Content starts

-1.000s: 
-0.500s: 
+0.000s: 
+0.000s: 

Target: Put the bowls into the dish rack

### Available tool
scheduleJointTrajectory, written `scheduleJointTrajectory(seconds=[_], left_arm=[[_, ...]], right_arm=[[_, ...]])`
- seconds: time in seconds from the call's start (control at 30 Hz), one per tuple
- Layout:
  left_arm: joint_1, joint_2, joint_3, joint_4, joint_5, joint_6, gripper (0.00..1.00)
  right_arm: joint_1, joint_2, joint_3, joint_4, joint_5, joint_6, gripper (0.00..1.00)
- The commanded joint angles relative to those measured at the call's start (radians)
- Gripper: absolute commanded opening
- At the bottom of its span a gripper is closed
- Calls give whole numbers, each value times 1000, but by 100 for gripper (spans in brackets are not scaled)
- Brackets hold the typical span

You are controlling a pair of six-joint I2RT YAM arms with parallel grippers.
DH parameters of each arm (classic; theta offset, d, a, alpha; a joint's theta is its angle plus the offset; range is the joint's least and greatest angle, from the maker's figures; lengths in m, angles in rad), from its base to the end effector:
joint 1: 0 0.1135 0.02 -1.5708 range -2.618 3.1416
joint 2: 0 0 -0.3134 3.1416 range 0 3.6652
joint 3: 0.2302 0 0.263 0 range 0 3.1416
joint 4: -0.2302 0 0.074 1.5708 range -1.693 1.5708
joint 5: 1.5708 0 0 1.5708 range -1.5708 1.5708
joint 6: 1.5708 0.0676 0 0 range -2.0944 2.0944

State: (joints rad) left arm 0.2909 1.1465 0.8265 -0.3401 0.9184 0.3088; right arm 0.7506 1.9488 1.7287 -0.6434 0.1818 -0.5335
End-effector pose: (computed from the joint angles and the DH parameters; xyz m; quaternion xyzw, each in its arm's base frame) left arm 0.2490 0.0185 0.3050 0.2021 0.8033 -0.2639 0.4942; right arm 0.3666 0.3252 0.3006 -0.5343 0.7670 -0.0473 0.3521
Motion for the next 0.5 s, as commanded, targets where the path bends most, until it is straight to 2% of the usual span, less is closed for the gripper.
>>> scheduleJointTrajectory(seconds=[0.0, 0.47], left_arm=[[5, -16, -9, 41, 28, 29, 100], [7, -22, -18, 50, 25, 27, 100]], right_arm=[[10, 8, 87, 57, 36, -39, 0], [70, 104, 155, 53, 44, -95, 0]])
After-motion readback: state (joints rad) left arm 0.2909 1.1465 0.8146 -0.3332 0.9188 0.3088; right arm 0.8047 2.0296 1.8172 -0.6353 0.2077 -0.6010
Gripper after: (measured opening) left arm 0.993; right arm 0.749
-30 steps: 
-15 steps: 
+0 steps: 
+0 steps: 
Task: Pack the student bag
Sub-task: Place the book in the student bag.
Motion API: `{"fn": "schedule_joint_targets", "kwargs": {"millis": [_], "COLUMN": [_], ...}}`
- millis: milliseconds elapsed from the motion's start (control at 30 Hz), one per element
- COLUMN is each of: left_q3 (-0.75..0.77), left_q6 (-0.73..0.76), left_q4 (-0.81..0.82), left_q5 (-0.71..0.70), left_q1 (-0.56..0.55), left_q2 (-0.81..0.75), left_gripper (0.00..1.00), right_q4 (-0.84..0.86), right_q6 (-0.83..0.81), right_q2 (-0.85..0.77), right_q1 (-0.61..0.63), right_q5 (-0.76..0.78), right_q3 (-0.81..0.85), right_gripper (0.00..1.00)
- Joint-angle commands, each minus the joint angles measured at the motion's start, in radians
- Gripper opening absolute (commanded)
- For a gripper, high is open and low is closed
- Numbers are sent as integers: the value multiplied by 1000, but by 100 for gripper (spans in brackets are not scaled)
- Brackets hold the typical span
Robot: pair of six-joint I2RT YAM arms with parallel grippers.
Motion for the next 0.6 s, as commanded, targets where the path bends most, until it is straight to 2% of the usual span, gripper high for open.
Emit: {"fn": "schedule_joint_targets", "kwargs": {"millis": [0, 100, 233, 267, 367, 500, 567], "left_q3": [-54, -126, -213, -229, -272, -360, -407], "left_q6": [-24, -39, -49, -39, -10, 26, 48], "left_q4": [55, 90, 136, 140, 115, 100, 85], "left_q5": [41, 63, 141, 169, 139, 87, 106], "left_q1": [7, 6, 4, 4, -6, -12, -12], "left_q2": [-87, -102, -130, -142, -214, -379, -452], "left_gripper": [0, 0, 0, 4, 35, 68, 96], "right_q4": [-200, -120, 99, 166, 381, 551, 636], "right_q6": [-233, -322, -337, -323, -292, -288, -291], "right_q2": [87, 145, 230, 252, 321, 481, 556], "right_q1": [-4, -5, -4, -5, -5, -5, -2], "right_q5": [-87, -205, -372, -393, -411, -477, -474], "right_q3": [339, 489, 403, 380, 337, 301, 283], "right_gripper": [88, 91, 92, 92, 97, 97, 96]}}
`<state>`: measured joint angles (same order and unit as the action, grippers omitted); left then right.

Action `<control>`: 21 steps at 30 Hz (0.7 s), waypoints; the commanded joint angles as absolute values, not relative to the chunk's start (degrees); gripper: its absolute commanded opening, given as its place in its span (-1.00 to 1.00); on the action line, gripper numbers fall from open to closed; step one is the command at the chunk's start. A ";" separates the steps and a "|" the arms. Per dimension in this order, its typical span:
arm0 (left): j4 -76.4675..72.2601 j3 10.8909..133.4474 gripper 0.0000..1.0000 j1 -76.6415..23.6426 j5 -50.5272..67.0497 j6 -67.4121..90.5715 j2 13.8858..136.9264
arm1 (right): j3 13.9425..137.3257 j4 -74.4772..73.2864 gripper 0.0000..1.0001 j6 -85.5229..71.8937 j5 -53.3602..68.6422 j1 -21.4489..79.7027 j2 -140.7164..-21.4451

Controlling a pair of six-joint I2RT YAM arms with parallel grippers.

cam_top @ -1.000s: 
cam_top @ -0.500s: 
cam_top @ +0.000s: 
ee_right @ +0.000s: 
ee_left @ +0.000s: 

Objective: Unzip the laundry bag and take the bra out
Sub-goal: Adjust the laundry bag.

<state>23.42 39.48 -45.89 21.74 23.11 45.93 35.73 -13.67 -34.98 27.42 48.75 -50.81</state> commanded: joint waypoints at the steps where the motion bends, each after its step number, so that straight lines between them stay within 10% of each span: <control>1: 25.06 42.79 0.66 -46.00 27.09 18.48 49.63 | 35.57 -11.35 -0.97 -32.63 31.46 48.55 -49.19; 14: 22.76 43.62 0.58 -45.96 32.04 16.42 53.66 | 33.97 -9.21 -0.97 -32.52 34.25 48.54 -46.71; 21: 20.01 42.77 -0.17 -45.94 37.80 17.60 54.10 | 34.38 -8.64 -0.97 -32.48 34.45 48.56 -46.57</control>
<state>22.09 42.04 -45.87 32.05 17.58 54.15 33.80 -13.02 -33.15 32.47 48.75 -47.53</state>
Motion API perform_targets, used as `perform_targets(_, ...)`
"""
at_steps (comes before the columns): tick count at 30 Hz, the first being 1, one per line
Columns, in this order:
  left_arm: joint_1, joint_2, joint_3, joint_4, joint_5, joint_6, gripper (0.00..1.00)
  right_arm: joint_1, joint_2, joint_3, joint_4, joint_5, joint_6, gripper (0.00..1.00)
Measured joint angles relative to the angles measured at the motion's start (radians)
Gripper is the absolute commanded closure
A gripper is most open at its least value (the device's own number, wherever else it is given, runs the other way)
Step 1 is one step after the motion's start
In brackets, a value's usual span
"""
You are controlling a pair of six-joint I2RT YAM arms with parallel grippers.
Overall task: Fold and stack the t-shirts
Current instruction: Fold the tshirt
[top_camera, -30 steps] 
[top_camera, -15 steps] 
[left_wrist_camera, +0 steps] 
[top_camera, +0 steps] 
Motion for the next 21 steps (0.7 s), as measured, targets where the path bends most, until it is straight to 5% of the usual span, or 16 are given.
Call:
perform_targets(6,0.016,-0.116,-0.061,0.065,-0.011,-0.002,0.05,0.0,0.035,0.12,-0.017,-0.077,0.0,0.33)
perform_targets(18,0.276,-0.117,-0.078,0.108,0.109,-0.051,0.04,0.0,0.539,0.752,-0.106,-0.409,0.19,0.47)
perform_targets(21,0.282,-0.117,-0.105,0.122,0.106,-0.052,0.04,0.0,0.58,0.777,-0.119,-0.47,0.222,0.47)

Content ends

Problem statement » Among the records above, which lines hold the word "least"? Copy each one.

Solution to this exercise »
DH parameters of each arm (classic; theta offset, d, a, alpha; a joint's theta is its angle plus the offset; range is the joint's least and greatest angle, from the maker's figures; lengths in m, angles in rad), from its base to the end effector:
A gripper is most open at its least value (the device's own number, wherever else it is given, runs the other way)

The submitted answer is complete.